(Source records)
........
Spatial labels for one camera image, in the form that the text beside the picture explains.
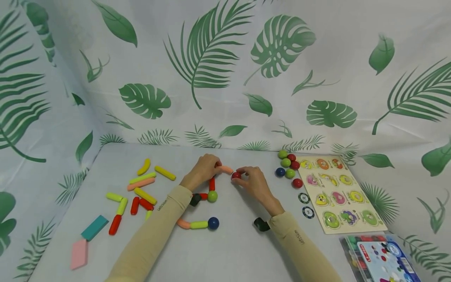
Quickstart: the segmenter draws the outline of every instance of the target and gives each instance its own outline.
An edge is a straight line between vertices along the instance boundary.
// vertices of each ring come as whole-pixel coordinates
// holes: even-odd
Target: wooden puzzle board
[[[296,156],[296,160],[324,233],[388,229],[340,157]]]

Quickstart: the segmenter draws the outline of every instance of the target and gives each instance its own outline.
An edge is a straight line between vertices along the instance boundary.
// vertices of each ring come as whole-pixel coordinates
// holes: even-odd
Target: red ball
[[[304,183],[302,182],[302,180],[300,178],[295,178],[293,180],[292,184],[295,188],[301,188],[302,185],[304,185]]]
[[[294,154],[289,154],[288,156],[286,156],[286,158],[289,159],[290,161],[296,160],[296,156]]]
[[[234,173],[232,173],[232,179],[234,179],[234,178],[240,178],[241,179],[241,173],[239,173],[239,172],[234,172]]]
[[[290,167],[291,167],[292,169],[294,169],[295,171],[298,170],[298,169],[300,168],[300,166],[301,166],[301,165],[300,165],[297,161],[291,161]]]

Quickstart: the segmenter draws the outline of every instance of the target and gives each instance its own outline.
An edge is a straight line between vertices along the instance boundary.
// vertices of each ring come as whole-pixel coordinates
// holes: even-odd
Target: teal block
[[[86,229],[82,232],[83,238],[86,241],[91,241],[94,237],[107,225],[109,221],[103,216],[99,215]]]

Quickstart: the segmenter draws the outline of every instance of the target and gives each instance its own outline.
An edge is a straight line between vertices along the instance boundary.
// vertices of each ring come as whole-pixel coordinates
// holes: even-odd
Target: white table
[[[158,207],[198,157],[205,153],[219,156],[224,165],[234,169],[240,166],[259,166],[265,173],[273,194],[282,202],[285,210],[293,213],[307,235],[328,257],[342,280],[355,281],[339,243],[342,235],[325,235],[316,215],[313,219],[304,217],[301,211],[304,205],[299,202],[298,193],[305,192],[305,189],[293,189],[289,179],[279,179],[274,175],[280,161],[277,153],[114,143],[104,146],[97,156],[30,281],[103,281],[122,249],[144,222],[146,212],[142,207],[137,215],[130,215],[131,201],[135,194],[126,190],[128,181],[136,177],[136,171],[144,159],[148,157],[152,161],[149,172],[153,171],[155,165],[160,165],[177,176],[177,180],[172,182],[157,175],[155,183],[144,188],[158,200]],[[207,184],[198,190],[199,193],[205,191],[208,191]],[[259,233],[253,226],[257,217],[269,220],[268,213],[244,191],[234,187],[227,174],[217,178],[216,191],[218,201],[202,201],[196,207],[189,206],[183,217],[187,221],[203,221],[215,216],[220,221],[219,228],[216,231],[184,230],[175,226],[147,280],[299,281],[294,266],[272,232]],[[106,199],[107,192],[118,193],[129,199],[119,230],[115,236],[108,235],[108,224],[89,243],[88,264],[71,271],[71,248],[75,241],[81,239],[80,233],[98,215],[105,216],[110,222],[115,216],[118,203]]]

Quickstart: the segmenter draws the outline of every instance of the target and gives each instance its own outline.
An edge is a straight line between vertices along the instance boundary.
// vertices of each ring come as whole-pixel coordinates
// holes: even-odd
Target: fabric backdrop
[[[51,238],[110,142],[341,155],[420,277],[451,281],[448,1],[12,0],[0,10],[6,281],[27,279],[45,249],[36,238]],[[20,106],[31,124],[9,124]]]
........
◆ DESCRIPTION OF THE TASK
Give the entries again word for word, but skip the pictures.

◆ SOLUTION BELOW
Spatial labels for one camera image, in the form that the text beside the picture explains.
Quickstart: the segmenter draws the outline of every instance of the target and gives each instance its own outline.
An edge is a straight line between vertices along the instance boundary.
// vertices of each ring come as whole-pixel coordinates
// holes: even-odd
Target: wooden puzzle board
[[[296,156],[296,160],[324,233],[388,229],[340,157]]]

Quickstart: the segmenter draws the outline of every instance of the target and gives each instance its own outline.
An edge is a straight line between vertices along the instance boundary.
// vertices of each ring come as whole-pixel coordinates
// holes: even-odd
Target: red ball
[[[304,183],[302,182],[302,180],[300,178],[295,178],[293,180],[292,184],[295,188],[301,188],[302,185],[304,185]]]
[[[294,154],[289,154],[288,156],[286,156],[286,158],[289,159],[290,161],[296,160],[296,156]]]
[[[234,173],[232,173],[232,179],[234,179],[234,178],[240,178],[241,179],[241,173],[239,173],[239,172],[234,172]]]
[[[290,167],[291,167],[292,169],[294,169],[295,171],[298,170],[298,169],[300,168],[300,166],[301,166],[301,165],[300,165],[297,161],[291,161]]]

Quickstart: the segmenter draws the outline of every instance of the target and gives each instance its own outline.
An edge is a straight line between vertices along the instance boundary.
// vertices of each ring come as whole-pixel coordinates
// holes: even-odd
Target: teal block
[[[86,229],[82,232],[83,238],[86,241],[91,241],[94,237],[107,225],[109,221],[103,216],[99,215]]]

Quickstart: the segmenter draws the outline of every instance of the target and gives each instance its own outline.
An edge is a straight line between vertices along the instance boundary.
// vertices of each ring come as whole-pixel coordinates
// holes: even-odd
Target: white table
[[[158,207],[198,157],[205,153],[219,156],[224,165],[234,169],[240,166],[259,166],[265,173],[273,194],[282,202],[285,210],[293,213],[307,235],[328,257],[342,280],[355,281],[339,243],[342,235],[325,235],[316,215],[313,219],[304,217],[301,211],[304,205],[299,202],[298,193],[305,192],[305,189],[293,189],[289,179],[279,179],[274,175],[280,161],[277,153],[114,143],[104,146],[97,156],[30,281],[103,281],[122,249],[144,222],[146,212],[142,207],[137,215],[130,215],[131,201],[135,194],[126,190],[128,181],[136,177],[136,171],[144,159],[148,157],[152,161],[149,172],[153,171],[155,165],[160,165],[177,176],[177,180],[172,182],[157,175],[155,183],[144,188],[158,200]],[[207,184],[198,190],[199,193],[205,191],[208,191]],[[259,233],[253,226],[257,217],[269,220],[268,213],[244,191],[234,187],[227,174],[217,178],[216,191],[218,201],[202,201],[196,207],[189,206],[183,217],[187,221],[203,221],[215,216],[220,221],[219,228],[216,231],[184,230],[175,226],[147,280],[299,281],[294,266],[272,232]],[[106,199],[107,192],[118,193],[129,199],[119,230],[115,236],[108,235],[108,224],[89,243],[88,264],[71,271],[71,248],[75,241],[81,239],[80,233],[98,215],[105,216],[110,222],[115,216],[118,203]]]

Quickstart: the segmenter draws the outline of every instance of the target and gives each instance its own outline.
An edge is a straight line between vertices along the instance boundary.
// vertices of each ring come as whole-pixel coordinates
// holes: even-odd
Target: fabric backdrop
[[[51,238],[110,142],[341,155],[420,277],[451,281],[448,1],[12,0],[0,10],[6,281],[27,279],[45,249],[36,238]],[[20,106],[31,124],[9,124]]]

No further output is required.